§ **To do**:
In the records below, how many lines hold the word "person"? Give only the number.

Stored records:

▽

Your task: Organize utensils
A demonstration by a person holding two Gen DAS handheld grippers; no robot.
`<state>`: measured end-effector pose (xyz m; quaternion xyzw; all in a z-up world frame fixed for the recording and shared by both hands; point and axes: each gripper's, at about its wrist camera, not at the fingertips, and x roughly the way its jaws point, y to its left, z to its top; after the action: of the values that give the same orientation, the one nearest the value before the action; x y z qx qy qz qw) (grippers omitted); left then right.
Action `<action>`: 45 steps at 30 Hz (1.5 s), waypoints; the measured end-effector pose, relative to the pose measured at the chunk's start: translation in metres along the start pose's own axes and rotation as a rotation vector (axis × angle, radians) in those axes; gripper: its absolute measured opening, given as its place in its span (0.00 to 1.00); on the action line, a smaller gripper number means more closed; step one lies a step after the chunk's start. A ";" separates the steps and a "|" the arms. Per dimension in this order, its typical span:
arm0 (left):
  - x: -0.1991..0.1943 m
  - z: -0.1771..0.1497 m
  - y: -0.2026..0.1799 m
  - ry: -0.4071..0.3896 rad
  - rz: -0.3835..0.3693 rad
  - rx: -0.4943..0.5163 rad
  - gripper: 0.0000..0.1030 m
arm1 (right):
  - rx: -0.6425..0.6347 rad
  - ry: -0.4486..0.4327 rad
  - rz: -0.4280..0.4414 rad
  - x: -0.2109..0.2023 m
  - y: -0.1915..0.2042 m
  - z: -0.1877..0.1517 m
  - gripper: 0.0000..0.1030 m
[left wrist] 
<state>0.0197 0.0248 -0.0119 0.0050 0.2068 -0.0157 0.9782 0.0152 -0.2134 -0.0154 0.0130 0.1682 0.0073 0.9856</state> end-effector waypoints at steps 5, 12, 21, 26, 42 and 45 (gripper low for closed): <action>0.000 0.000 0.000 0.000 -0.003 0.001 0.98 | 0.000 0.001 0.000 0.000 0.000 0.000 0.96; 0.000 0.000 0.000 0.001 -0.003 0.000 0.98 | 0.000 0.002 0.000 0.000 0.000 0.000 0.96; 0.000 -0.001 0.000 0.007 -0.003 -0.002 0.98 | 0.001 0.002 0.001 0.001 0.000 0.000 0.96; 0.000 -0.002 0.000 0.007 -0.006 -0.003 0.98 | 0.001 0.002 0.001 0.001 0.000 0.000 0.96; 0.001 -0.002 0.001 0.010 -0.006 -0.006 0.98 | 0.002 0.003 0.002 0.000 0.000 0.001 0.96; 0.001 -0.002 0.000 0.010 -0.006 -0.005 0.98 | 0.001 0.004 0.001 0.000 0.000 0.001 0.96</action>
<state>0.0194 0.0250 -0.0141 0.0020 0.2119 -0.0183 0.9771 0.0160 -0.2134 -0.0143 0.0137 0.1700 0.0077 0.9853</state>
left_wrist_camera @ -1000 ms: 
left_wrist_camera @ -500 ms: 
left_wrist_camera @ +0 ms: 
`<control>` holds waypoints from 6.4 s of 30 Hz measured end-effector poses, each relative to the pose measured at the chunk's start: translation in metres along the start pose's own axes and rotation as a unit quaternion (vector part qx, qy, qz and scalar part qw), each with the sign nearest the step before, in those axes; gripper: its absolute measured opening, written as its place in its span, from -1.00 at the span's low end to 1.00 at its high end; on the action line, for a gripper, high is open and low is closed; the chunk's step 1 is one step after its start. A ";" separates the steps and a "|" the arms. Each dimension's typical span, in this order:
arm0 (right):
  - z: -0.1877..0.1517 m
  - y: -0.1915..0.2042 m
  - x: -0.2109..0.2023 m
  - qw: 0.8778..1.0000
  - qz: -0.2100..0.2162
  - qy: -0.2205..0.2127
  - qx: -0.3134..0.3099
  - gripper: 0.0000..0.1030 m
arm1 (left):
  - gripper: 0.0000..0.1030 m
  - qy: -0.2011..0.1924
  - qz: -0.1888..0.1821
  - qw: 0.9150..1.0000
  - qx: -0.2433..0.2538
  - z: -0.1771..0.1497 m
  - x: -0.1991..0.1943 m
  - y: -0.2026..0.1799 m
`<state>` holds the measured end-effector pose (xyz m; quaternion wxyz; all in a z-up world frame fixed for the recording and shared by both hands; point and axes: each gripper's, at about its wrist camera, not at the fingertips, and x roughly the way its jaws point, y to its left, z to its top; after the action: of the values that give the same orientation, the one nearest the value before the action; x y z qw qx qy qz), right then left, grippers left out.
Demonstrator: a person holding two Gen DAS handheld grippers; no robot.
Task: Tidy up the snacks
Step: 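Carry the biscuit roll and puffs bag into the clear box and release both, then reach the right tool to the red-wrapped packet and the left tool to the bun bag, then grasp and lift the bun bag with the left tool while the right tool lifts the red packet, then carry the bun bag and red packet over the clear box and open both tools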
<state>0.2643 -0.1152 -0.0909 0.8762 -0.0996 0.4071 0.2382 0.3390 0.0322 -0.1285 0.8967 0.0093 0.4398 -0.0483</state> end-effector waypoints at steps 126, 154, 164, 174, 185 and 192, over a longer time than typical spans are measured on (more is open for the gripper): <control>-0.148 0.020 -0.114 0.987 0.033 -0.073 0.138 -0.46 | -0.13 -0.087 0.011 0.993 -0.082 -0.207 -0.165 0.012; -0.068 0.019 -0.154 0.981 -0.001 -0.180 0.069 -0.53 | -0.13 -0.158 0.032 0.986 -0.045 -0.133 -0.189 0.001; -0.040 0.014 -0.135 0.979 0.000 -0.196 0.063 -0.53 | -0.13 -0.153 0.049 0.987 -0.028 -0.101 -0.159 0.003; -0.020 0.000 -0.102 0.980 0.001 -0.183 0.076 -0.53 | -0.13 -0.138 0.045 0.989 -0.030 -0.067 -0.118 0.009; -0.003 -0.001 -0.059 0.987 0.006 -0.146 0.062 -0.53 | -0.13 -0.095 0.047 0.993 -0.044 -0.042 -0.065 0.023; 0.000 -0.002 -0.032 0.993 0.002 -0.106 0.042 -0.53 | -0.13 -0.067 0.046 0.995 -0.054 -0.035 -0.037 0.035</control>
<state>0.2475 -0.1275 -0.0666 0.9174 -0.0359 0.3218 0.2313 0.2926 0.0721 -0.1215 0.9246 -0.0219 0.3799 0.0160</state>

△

§ **Result of this exercise**:
2